**Problem to work on**
When copying the data below, keep only the lines from the one with "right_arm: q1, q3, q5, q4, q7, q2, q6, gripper" through the one with "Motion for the", word for word, and skip the pictures.

**Data provided**
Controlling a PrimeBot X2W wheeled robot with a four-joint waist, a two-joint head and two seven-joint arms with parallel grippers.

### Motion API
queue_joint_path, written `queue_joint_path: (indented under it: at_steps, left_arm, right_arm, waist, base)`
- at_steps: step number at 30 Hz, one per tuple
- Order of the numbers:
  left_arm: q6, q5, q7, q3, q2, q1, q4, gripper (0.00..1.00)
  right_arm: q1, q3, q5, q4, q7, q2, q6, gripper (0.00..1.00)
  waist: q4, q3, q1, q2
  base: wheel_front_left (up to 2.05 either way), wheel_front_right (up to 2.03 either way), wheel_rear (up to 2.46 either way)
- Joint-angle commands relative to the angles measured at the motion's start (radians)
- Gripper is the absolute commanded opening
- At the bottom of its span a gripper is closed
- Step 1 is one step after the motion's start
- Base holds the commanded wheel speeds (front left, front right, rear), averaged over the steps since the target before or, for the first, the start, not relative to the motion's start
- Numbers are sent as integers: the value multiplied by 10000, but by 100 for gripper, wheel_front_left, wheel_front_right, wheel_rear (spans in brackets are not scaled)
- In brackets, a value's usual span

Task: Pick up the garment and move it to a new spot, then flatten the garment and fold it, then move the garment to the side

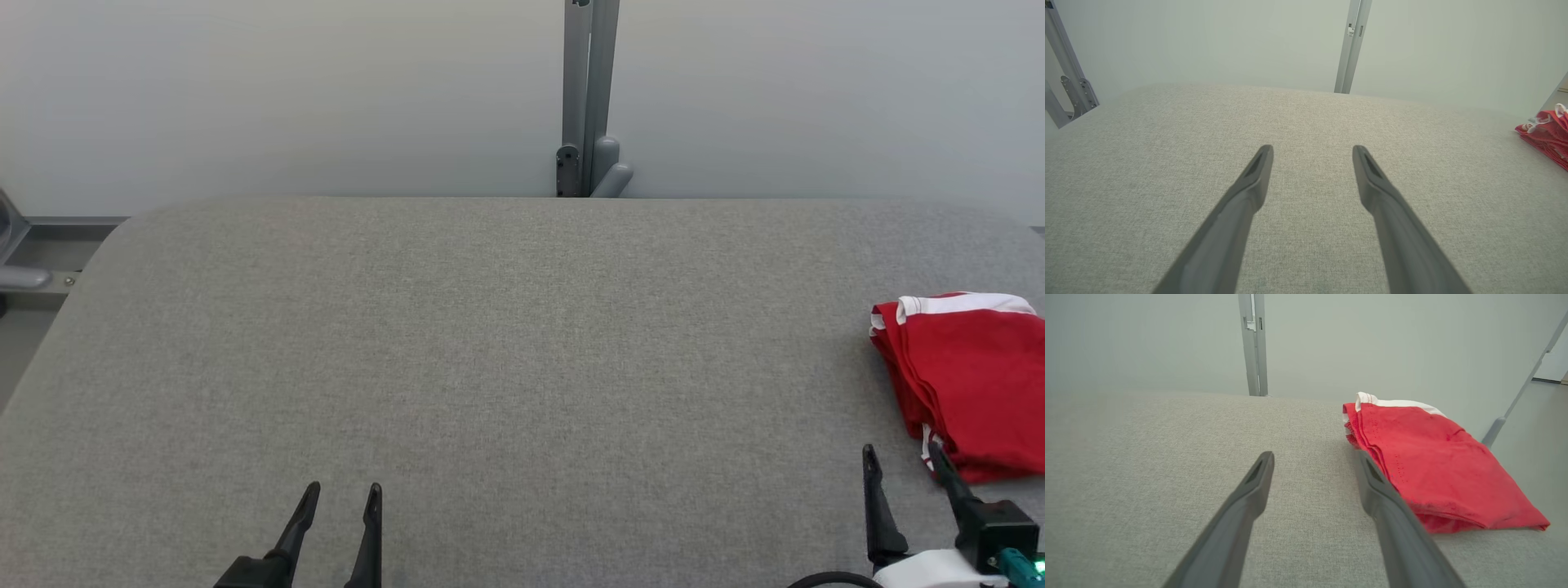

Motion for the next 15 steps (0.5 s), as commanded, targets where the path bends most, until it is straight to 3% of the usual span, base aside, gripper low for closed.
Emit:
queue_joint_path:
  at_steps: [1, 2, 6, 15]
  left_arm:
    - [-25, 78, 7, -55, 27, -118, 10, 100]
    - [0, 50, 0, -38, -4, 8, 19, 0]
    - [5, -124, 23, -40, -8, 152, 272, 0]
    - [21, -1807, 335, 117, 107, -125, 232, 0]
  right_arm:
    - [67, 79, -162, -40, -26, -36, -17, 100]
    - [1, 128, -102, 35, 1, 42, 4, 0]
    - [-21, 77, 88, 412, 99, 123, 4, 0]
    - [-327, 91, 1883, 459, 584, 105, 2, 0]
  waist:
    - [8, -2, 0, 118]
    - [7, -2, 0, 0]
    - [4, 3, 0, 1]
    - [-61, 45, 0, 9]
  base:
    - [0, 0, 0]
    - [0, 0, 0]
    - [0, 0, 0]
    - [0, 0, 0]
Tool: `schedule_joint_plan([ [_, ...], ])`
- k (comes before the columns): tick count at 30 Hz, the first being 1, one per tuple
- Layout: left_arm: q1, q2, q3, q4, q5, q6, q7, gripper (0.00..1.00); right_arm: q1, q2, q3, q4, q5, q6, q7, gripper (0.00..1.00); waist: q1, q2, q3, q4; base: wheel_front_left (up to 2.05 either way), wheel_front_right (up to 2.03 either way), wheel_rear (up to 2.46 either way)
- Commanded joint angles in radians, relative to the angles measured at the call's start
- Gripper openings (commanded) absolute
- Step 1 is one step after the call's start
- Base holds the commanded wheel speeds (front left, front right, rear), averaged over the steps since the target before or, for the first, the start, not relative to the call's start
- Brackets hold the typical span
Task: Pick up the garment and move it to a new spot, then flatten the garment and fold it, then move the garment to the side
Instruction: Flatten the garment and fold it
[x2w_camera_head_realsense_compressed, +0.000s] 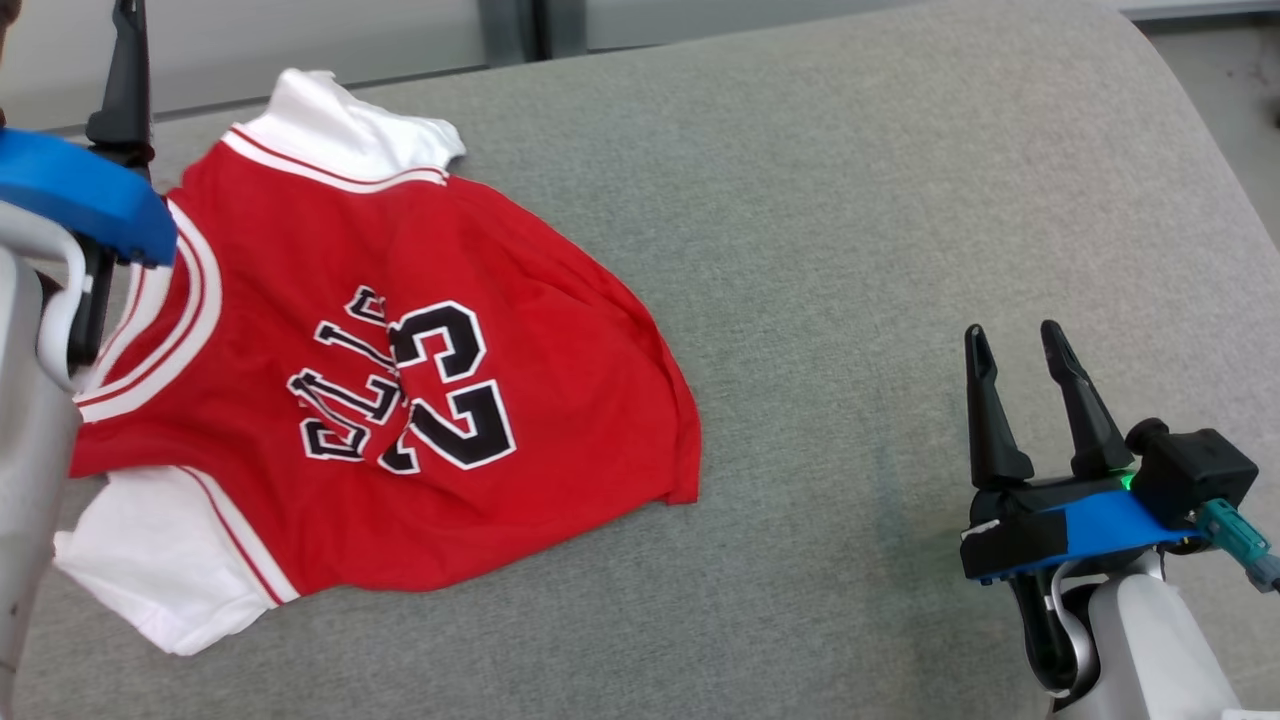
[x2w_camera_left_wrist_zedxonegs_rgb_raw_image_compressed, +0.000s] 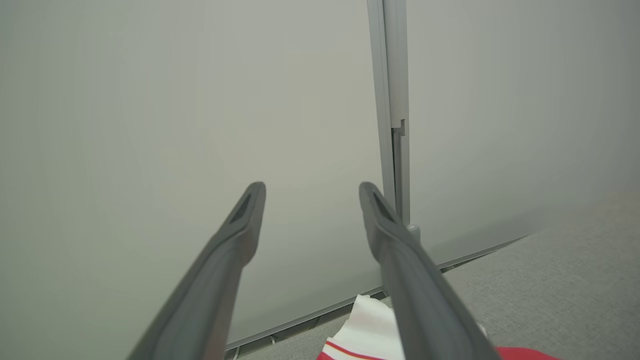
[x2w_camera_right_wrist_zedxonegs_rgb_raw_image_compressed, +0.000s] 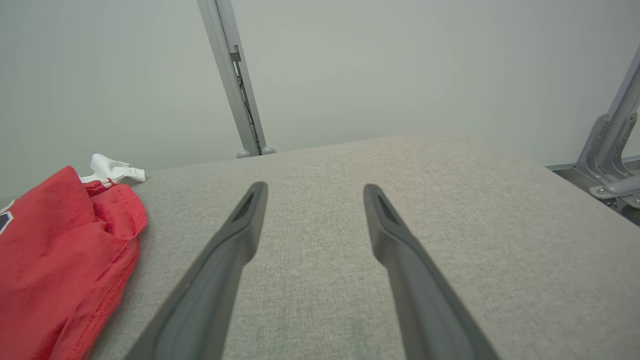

**Task response**
  right_arm: q1, q3, q5, q4, q7, q2, q6, gripper (0.00..1.00)
  waist: q4, q3, q1, q2
  base: wheel_front_left (up to 2.05 either way), wheel_front_right (up to 2.03 either way), wheel_rear (up to 2.46 either way)
- Joint-angle commands relative to the angles measured at the motion's start (radians)
- Gripper is the absolute commanded opening
- At the bottom of its span a gripper is closed
- Step 1 is one step after the motion's start
- Base holds the commanded wheel speeds (front left, front right, rear), averaged over the steps since the target before or, for the first, the start, not relative to the motion's start
- Numbers are sent as integers: the value multiplied by 10000, but by 100 for gripper, wheel_front_left, wheel_front_right, wheel_rear (spans in brackets are not scaled)
- In brackets, a value's usual span

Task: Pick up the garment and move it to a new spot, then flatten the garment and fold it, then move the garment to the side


Motion for the next 15 steps (0.5 s), as commanded, targets where the path bends most, until it is straight to 3% of the usual span, base aside, gripper low for closed.

The exercise asks for nothing more.